> [REQUIREMENT] Work through the records below, line by line, and say how many lines include "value", with nothing else.

---

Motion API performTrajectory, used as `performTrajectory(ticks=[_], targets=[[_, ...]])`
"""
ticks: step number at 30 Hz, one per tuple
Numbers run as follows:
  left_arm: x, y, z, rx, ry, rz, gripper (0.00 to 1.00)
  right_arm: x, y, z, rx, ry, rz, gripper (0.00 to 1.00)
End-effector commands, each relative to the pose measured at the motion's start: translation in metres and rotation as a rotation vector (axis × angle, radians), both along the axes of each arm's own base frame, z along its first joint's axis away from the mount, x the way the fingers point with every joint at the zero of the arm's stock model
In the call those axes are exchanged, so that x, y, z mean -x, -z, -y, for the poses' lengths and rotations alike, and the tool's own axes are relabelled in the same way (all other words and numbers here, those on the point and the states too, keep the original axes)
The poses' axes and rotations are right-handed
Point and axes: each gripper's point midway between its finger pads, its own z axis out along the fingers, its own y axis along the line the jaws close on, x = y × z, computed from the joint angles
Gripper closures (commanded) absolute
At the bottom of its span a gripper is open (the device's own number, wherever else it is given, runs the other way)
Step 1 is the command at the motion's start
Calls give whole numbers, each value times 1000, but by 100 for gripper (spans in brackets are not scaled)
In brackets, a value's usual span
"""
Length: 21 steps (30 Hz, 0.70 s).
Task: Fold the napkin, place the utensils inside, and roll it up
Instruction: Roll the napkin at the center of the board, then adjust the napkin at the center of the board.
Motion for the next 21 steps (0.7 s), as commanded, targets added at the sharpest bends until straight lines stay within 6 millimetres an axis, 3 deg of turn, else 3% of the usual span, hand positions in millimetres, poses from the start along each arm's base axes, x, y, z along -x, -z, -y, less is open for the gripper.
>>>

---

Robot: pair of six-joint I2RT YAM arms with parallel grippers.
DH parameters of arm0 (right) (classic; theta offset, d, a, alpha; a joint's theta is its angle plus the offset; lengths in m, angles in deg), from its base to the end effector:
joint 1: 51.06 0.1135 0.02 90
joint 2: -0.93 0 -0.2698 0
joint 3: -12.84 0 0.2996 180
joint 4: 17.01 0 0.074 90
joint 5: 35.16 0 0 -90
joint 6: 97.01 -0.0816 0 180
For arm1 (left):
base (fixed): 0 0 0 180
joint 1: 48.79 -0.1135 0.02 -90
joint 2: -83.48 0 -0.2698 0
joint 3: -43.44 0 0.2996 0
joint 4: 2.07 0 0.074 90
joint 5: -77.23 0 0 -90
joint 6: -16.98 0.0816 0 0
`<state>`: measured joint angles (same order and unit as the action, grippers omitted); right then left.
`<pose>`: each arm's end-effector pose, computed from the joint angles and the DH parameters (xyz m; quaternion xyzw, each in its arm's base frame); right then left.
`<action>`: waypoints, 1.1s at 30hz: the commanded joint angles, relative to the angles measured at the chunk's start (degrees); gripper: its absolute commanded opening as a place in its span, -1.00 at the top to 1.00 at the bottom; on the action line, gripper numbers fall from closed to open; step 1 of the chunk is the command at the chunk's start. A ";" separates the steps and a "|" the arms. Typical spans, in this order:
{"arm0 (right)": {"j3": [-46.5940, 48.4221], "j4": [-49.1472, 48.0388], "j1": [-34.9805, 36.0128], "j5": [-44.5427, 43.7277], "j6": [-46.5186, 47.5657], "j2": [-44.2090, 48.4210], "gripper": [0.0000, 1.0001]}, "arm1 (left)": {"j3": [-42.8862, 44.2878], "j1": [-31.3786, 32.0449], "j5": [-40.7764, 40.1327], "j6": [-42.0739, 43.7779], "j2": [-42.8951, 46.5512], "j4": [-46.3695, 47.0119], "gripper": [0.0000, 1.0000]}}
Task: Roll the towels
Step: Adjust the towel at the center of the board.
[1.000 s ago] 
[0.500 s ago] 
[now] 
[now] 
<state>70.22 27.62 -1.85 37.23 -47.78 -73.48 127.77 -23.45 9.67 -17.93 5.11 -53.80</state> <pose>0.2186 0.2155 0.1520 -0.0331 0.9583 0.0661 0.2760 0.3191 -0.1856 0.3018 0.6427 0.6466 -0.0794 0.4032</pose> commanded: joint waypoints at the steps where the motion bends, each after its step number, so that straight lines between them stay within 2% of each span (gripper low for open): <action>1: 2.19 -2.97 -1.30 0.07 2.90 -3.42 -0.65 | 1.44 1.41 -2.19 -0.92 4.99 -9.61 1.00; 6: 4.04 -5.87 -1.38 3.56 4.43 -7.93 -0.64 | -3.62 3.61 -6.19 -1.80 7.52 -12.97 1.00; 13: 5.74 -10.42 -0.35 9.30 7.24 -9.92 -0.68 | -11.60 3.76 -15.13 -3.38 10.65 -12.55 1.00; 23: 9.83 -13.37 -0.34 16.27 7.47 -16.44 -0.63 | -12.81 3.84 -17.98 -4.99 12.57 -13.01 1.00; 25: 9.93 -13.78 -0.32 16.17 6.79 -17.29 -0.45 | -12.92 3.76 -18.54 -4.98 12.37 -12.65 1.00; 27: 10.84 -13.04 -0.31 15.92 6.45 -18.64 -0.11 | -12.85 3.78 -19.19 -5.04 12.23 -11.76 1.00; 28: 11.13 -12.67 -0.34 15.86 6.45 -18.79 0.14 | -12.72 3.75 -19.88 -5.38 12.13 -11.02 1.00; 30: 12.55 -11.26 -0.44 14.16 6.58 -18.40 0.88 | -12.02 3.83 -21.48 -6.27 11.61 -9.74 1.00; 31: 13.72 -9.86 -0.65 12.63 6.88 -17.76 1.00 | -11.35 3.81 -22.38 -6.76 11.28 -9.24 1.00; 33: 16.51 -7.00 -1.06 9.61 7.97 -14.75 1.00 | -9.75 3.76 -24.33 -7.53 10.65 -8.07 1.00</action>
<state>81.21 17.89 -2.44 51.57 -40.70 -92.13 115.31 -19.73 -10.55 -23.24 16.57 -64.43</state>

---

> [RESULT OF THIS EXERCISE] 2